The set {A->~A, A} is not a contradiction because it is not a formula, but a set. It is, however, inconsistent.

Would there be any harm in requiring that the conditional in a modus ponens have fresh variables on the right hand side? We would lose, in effect, only this one and A->A, which is either useless or the LEM, and thus innocent or tendentious, depending on how you look at it.

I mean, mathematicians always prefer the greatest generality, at the minor, to them, cost of letting in the degenerate case. If your project is automated reasoning, you'll go with the usual. But for doing philosophy, we don't have to let the mathematicians have the last word.

If the only question here is "How does formal logic work?" we know the answer to that. But around here we're more interested in the practical use of logic, and it seems to me letting mathematical logic have the last word is the tail wagging the dog.

Only line 1 is not, ~A. It's A→~A. — Banno

I mean, I get that MP requires a "->", but (A->~A)<->~A, so I'm puzzled by insisting on this nicety. In classical logic it's materially equivalent to the disjunctive syllogism, isn't it?

She seemed to be interacting with her environment to be sure, but that is not langauge. — Hanover

I still think there's a divide here.

If you look at formal approaches to language -- Frege, Tarski, Montague, that sort of thing -- language is a system for representing your environment. That could, conceivably, be just for you. A language of thought.

And it is only because you can put the world, or some part of it, into language, that it is useful for communication. When you communicate, you put part of the world into words (or claim to) and pass those words to someone else. Language as descriptor of the world underlies language as means of communication.

I happen to think that's wrong, for various reasons, but I think it's a fairly common view, maybe more common among philosophers but maybe not.

Here "conventional" does come apart from "arbitrary." — Leontiskos

Yeah I think Sausaure's phrase is a little misleading.

On the one hand, as I said, it refers to the conventional nature of the linkage between signifier and signified.

On the other, it's also intended to convey that there's nothing special about the signifier that makes it the right signifier for the job. The structuralist approach is to see the signifiers as forming a system, the whole group of them, and what's important is just that they can be and are distinguished from each other, a "system of differences" .

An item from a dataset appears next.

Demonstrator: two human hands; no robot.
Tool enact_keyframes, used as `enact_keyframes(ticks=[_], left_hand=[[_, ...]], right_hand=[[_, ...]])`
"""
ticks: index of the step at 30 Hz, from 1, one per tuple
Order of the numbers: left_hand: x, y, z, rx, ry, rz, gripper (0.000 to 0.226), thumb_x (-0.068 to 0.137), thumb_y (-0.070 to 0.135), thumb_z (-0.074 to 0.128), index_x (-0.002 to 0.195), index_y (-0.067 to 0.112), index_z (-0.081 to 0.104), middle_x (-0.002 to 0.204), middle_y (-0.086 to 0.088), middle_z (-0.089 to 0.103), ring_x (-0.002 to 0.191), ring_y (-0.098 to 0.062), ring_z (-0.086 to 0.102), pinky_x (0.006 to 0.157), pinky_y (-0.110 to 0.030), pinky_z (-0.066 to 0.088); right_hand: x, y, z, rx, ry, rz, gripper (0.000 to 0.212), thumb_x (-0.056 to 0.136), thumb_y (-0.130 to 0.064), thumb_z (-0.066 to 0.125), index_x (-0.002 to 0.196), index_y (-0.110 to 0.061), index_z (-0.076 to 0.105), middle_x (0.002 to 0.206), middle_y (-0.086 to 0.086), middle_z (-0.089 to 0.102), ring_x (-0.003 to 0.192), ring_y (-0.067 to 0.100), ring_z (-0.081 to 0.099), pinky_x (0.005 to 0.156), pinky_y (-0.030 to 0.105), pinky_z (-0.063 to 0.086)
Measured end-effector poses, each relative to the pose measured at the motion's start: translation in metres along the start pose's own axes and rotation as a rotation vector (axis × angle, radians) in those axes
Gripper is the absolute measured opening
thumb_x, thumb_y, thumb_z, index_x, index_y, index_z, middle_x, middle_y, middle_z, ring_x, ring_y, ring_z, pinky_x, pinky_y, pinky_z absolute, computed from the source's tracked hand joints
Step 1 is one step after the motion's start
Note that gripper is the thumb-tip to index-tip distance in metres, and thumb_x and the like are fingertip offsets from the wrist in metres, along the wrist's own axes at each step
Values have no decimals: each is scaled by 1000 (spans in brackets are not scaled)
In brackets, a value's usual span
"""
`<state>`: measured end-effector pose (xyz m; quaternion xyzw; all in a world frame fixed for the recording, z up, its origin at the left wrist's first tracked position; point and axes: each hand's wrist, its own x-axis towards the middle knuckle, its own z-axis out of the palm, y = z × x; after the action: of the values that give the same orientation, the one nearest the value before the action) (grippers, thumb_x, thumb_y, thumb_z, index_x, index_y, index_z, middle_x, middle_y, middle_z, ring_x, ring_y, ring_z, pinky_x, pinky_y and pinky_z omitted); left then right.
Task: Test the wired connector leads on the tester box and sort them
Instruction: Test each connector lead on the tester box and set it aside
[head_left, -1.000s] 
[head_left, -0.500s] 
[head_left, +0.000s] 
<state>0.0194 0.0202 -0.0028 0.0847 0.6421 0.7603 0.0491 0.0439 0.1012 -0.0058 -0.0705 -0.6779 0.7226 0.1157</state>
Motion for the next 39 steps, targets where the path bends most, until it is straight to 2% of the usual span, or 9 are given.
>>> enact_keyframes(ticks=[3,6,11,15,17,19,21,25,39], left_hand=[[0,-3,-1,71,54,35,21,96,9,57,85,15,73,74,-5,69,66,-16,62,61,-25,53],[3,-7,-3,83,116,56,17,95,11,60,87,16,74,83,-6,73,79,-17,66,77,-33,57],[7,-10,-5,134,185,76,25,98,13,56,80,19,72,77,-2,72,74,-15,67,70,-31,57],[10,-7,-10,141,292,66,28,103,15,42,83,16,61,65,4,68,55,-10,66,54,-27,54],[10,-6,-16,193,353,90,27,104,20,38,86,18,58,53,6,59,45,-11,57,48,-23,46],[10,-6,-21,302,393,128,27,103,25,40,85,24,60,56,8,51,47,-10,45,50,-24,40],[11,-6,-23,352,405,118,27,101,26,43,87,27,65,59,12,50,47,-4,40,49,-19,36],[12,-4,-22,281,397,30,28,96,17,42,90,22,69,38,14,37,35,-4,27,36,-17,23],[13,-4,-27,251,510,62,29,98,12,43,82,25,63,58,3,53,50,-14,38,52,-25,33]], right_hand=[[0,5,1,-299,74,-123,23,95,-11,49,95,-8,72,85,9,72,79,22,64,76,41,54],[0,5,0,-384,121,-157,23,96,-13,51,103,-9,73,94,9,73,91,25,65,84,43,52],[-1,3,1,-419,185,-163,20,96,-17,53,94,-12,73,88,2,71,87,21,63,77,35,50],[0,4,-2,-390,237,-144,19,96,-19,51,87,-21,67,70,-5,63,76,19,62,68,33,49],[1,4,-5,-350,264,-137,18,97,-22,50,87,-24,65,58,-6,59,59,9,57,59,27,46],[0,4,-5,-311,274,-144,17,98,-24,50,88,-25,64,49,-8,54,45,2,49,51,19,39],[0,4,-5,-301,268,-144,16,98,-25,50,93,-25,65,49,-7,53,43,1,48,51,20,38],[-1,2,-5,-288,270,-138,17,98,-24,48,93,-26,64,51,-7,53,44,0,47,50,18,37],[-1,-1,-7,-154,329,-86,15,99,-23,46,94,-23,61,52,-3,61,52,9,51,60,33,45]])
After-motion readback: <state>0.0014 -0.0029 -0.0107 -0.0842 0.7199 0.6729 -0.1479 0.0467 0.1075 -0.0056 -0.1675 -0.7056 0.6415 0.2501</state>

This is especially clear in phonology, I think, where you can draw up a table of possible phonemes. What you also get from phonology though is that this perfect system of phonemes is not quite real: in practice we accept a considerable range of allophones as a specific phoneme, and we rely on context to make the assignment.

The cartographic symbol is conventional but not arbitrary. Is it natural? — Leontiskos

Not natural, no.

On the typical road maps I look at, towns and cities are indicated by circles, filled circles of different sizes and stars (for capitals).

There's no resemblance there, not even stylized "iconic" resemblance. It's "arbitrary," if you like. We might have used squares or triangles or whatever.

But in general I think "arbitrary" carries the wrong connotation. What matters is that it's one of many available Nash equilibria, so it's a possible solution to a coordination problem, i.e., a possible convention. Why it's this signifier rather than another is usually a matter of chance, of history.